In general the number of steps in a Runge-Kutta method is not the same as the order.

Steps	2	3	4	5	6	7	8	9	10
Order	2	3	4	4	5	6	6	7	7

The general pattern is not known.

The important thing is that four steps give fourth order, but five steps does not give fifth-order.

This is one reason why the fourth-order Runge-Kutta method is so popular.

It goes like this:

k₁ = f(t, w)
k₂ = f(t+h/2, w+hk₁/2)
k₃ = f(t+h/2, w+hk₂/2)
k₄ = f(t+h, w+hk₃)

Then the next step is w_new = w + h/6 (k₁ + 2k₂ + 2k₃ + k₄).
This is one of the most popular methods.

Adaptive Runge-Kutta:

A smarter method is, instead of using a fixed h, to change h if the error is too large.

Of course, to do this one needs an estimate for the error.

One could do the same Runge-Kutta again with half the step size and estimate the error. But then you'd have to do four function evaluations for the initial method, and another eight function evaluations for the half-step (because you need four to get halfway, and another four to get all the way). That's twelve in all, and only one is repeated, so you have 11 function evaluations.
One could use a four-step Runge-Kutta for the method and a six-step Runge-Kutta for the error prediction. Then you get a fourth-order method and a fifth-order error prediction (and you can estimate the error as being roughly the difference between the fourth-order prediction and the fifth-order prediction, since the fifth-order should be much better). But then you need four evalutions for the method and six evaluations for the error calculation, so ten evaluations in all.

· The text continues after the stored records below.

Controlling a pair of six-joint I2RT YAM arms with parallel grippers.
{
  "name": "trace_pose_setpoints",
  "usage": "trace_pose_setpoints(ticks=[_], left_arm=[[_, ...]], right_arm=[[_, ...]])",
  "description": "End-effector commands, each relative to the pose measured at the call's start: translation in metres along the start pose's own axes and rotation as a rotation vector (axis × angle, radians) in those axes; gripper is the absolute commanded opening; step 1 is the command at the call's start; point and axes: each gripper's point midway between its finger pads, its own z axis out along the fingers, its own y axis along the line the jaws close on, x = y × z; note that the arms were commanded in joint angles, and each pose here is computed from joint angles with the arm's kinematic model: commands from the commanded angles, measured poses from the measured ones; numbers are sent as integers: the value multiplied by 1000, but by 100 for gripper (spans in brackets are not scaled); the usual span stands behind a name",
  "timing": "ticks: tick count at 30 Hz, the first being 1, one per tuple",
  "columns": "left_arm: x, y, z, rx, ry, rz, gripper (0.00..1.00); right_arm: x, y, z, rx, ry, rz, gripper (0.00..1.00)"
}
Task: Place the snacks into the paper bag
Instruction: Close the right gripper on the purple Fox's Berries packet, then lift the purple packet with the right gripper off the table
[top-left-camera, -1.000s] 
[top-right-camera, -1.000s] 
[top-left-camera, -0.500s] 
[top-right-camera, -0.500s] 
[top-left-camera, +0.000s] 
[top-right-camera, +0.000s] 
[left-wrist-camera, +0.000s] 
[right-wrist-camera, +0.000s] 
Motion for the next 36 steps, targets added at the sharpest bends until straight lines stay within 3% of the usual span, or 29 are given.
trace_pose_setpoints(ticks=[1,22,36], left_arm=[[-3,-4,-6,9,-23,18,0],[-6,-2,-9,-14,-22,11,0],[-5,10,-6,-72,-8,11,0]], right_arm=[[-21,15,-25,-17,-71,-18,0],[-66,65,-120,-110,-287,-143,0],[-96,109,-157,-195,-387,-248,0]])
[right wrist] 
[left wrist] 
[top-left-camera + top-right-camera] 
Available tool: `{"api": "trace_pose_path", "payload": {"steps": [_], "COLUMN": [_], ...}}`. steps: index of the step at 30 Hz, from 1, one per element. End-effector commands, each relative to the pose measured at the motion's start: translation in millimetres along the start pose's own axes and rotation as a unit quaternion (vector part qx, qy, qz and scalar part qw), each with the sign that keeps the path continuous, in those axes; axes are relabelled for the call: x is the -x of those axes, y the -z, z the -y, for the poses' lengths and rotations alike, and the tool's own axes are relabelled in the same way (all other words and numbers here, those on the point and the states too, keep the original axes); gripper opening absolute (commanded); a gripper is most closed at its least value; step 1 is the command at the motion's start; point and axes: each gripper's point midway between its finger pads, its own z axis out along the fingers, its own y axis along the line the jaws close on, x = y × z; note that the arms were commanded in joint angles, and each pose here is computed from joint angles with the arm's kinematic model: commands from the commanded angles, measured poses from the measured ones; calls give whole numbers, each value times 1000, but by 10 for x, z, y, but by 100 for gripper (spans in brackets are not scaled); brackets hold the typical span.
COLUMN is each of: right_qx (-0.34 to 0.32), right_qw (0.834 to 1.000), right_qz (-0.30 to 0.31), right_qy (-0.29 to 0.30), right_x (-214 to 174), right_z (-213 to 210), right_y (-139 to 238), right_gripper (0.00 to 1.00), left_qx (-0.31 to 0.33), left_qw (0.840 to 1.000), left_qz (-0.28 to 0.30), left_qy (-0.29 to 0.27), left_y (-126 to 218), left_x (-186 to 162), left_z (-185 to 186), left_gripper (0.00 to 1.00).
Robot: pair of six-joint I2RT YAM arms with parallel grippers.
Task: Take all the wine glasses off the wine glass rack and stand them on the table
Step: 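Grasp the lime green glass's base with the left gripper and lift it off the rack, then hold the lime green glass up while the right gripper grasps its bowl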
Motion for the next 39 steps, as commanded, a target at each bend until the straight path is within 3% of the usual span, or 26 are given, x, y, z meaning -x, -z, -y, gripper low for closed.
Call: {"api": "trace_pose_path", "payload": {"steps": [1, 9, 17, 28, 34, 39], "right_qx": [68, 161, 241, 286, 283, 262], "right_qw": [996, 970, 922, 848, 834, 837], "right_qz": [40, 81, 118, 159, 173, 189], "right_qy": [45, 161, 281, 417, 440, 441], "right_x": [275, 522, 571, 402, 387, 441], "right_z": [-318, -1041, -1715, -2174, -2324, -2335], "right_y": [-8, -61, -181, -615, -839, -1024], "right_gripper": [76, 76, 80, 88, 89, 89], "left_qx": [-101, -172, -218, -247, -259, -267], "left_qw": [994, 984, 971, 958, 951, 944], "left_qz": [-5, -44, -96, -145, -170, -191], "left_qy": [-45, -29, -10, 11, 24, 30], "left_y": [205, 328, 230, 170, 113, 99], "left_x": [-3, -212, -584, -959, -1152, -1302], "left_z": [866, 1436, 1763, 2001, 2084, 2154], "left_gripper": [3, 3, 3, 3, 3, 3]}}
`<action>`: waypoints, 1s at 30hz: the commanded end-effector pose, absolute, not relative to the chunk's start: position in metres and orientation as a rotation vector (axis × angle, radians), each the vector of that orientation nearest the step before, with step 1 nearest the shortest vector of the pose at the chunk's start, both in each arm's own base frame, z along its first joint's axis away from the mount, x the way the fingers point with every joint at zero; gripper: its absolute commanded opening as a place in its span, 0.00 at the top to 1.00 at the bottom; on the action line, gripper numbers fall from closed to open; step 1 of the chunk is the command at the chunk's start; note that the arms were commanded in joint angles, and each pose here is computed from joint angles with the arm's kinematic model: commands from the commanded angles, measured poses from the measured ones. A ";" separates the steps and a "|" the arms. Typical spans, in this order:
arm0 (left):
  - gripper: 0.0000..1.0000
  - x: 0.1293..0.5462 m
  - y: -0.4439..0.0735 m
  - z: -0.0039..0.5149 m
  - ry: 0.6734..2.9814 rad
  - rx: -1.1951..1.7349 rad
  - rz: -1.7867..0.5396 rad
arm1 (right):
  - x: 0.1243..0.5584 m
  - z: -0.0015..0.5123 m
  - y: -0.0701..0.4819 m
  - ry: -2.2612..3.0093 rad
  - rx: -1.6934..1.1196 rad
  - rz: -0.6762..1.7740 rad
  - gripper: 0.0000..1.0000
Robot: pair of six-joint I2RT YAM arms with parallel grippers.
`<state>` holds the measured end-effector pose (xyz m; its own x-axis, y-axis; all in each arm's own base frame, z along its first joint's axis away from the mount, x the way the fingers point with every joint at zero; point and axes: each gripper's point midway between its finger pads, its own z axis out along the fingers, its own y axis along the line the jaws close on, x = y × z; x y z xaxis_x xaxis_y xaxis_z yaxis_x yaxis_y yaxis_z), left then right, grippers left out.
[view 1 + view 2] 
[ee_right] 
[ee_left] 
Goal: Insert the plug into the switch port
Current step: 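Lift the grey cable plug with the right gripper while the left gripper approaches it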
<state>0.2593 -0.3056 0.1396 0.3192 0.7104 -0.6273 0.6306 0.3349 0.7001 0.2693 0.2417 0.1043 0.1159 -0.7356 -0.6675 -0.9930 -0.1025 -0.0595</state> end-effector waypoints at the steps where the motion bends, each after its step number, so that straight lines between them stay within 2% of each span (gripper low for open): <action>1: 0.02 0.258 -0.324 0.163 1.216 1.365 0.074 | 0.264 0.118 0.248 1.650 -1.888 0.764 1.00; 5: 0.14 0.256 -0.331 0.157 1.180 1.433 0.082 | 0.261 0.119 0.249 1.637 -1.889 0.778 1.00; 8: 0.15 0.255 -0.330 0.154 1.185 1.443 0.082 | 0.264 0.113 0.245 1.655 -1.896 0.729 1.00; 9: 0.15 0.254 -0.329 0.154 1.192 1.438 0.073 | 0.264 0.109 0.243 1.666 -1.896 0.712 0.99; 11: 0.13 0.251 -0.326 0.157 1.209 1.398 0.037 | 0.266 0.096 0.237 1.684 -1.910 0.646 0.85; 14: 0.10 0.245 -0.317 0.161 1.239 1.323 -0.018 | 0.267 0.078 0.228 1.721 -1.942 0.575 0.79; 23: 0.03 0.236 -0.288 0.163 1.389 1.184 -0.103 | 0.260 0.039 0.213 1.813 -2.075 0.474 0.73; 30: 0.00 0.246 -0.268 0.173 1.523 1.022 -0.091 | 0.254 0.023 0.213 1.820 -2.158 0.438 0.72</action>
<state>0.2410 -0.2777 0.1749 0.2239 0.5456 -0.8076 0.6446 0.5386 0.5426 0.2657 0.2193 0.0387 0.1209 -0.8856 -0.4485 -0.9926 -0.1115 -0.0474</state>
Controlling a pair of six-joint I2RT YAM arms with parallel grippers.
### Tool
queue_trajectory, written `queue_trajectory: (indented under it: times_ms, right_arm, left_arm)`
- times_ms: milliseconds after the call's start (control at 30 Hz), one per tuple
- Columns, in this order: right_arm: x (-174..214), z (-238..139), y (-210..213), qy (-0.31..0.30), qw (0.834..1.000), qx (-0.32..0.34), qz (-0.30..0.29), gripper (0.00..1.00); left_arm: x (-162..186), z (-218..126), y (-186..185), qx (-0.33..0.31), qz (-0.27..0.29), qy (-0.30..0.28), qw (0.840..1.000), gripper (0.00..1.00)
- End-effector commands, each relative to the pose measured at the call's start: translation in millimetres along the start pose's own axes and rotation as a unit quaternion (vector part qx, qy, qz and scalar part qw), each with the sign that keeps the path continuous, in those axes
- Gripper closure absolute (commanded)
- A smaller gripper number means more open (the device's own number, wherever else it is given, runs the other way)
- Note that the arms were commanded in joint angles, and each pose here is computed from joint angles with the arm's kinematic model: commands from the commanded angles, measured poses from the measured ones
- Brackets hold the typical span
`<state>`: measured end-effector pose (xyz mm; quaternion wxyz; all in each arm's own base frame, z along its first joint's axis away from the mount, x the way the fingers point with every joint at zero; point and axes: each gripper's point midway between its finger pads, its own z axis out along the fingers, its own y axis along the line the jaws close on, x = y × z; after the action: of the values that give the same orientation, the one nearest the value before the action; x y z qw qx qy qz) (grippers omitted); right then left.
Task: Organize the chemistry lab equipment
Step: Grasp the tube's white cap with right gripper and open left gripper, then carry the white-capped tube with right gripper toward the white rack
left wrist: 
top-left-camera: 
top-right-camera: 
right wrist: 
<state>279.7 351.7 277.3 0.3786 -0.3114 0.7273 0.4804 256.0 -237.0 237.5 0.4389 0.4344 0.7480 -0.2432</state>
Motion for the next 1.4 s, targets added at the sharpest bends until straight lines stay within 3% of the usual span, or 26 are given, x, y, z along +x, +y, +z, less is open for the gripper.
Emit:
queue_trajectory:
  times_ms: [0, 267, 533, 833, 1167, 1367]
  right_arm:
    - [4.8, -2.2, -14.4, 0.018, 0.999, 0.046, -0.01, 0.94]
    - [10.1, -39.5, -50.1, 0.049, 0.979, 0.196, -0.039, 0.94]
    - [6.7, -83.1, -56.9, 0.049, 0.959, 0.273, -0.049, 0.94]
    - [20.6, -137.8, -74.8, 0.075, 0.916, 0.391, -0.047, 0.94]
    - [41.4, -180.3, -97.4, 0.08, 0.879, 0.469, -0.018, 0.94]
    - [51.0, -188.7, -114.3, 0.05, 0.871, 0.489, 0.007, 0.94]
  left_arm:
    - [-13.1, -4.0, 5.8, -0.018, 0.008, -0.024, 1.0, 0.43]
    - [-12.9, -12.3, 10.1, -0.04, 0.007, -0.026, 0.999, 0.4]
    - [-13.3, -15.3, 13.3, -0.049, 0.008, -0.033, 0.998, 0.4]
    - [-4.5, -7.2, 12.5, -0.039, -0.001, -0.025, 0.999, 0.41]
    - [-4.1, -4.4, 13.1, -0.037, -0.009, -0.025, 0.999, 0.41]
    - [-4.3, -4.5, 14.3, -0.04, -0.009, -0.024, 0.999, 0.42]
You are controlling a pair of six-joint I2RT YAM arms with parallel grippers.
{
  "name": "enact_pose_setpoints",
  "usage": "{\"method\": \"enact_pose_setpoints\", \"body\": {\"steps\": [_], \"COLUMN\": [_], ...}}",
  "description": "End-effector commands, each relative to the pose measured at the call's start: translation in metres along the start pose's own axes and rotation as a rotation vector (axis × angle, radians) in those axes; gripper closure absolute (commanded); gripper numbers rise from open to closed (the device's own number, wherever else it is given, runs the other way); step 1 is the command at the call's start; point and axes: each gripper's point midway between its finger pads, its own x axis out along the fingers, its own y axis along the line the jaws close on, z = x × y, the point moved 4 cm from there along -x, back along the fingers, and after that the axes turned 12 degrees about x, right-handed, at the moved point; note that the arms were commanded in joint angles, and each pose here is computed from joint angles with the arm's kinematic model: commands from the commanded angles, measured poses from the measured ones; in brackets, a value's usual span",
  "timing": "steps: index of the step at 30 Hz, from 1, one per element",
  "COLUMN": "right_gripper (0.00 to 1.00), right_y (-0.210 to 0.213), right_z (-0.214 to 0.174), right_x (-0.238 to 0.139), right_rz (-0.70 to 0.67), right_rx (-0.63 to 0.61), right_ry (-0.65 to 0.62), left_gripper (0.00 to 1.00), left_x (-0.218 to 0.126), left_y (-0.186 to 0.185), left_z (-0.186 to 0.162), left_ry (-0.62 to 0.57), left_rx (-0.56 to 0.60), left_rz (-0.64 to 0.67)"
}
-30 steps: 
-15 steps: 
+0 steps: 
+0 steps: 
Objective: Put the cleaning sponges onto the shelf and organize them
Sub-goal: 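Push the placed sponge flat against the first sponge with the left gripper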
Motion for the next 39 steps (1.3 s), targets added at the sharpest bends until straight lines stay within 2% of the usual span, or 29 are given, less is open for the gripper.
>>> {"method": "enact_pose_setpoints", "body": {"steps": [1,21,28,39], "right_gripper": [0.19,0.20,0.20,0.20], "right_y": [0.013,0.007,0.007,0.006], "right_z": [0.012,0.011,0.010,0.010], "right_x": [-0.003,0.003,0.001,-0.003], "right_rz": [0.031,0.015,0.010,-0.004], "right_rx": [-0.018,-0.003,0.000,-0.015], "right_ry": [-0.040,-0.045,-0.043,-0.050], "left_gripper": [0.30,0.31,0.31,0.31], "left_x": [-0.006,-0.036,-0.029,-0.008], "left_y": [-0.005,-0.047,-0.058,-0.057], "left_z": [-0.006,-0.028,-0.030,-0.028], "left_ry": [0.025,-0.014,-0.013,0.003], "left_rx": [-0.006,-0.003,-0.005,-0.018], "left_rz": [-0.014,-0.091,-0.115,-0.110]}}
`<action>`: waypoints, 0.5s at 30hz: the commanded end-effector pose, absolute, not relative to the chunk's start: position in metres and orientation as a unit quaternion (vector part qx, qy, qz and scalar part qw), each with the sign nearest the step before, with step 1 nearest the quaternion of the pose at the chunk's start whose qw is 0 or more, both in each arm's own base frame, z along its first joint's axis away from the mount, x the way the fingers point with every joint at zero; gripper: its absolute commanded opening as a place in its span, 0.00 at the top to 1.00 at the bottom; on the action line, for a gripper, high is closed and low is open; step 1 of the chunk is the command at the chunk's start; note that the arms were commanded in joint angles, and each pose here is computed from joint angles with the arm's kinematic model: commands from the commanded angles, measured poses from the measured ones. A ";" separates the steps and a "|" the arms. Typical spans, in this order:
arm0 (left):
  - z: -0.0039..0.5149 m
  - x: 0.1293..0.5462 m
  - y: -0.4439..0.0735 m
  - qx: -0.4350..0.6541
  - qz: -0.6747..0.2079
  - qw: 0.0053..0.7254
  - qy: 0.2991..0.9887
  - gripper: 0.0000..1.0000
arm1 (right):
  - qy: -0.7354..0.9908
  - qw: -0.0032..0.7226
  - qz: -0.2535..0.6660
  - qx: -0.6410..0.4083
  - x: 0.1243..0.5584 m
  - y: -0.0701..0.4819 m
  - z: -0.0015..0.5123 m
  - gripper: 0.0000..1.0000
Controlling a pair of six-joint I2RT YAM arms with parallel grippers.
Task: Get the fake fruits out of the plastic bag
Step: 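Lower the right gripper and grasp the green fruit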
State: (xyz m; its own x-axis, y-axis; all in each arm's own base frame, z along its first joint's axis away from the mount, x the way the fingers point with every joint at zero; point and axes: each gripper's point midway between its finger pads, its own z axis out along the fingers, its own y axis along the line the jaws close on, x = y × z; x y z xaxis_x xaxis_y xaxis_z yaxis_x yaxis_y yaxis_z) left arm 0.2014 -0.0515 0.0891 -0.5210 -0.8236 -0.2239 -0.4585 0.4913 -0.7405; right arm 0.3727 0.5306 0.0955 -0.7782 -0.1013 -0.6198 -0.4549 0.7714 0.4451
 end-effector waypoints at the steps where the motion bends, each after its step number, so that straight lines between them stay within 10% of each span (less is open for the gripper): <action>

It turns out that you can do six function evaluations and get both a fourth-order prediction method as well as a fifth-order correction method using the same function values. This was Fehlberg's discovery.

The method is called Runge-Kutta-Fehlberg, often abbreviated rkf45.

This is the standard prepackaged ODE solver. (In MATLAB it's called ode45.)

For details see the textbook.

The Adams-Bashforth method:
This is the simplest multistep method. It expresses w_i+1 in terms of not just w_i but also terms like w_i-1 (the two-step method) and possibly earlier terms as well (three-step incorporates w_i-2, etc.).

The two-step Adams-Bashforth method is w_i+1 = w_i + h/2 ( 3 f(t_i, w_i) - f(t_i-1, w_i-1) ). It is a second-order method.

Other Adams-Bashforth methods are listed in the textbook.

Unlike Runge-Kutta, an Adams-Bashforth method with n steps always has order n.

Important notes::

For the two-step Adams-Bashforth method, you can get w₂ in terms of w₀ and w₁. The first term w₀ comes from your initial condition. You need to get w₁ some other way. (A Taylor method or a Runge-Kutta method.) Always use at least a method of at least the same order! For example, with the two-step Adams-Bashforth you could use the midpoint method, the modified Euler method, or the Heun method to get w₁, but you'd never use the regular Euler method. It's a larger error, and it will propagate so that your entire method will be reduced to first-order because of the initial mistake.
Despite how the formula looks, you'd never program it that way. If you did, you'd be computing two function evaluations at each step, which defeats the entire purpose of the Adams-Bashforth method. (Which is to get a higher-order method while only doing one additional function evaluation.) Instead save the last few function evaluations you did, then reuse those values instead of recomputing them.

Bad pseudocode:
INPUT f, w[0], t[0], N, h
% Get started using midpoint method
fold = f(t[0], w[0])
w[1] = w[0] + h*f(t[0]+h/2, w[0]+h/2*fold)
FOR i FROM 1 to N-1 DO
   t[i] = t[0] + i*h
   w[i+1] = w[i] + h/2*(3*f(t[i], w[i]) - f(t[i-1],w[i-1]))
   % Computed f twice at each step here!
END DO
OUTPUT w

Better pseudocode:
INPUT f, w[0], t[0], N, h
% Get started using midpoint method
fold = f(t[0], w[0])
w[1] = w[0] + h*f(t[0]+h/2, w[0]+h/2*fold)
FOR i FROM 1 to N-1 DO
   t[i] = t[0] + i*h
   fnew = f(t[i], w[i])
   % Only one computation of f inside the loop!
   w[i+1] = w[i] + h/2*(3*fnew - fold)
   fold = fnew
END DO
OUTPUT w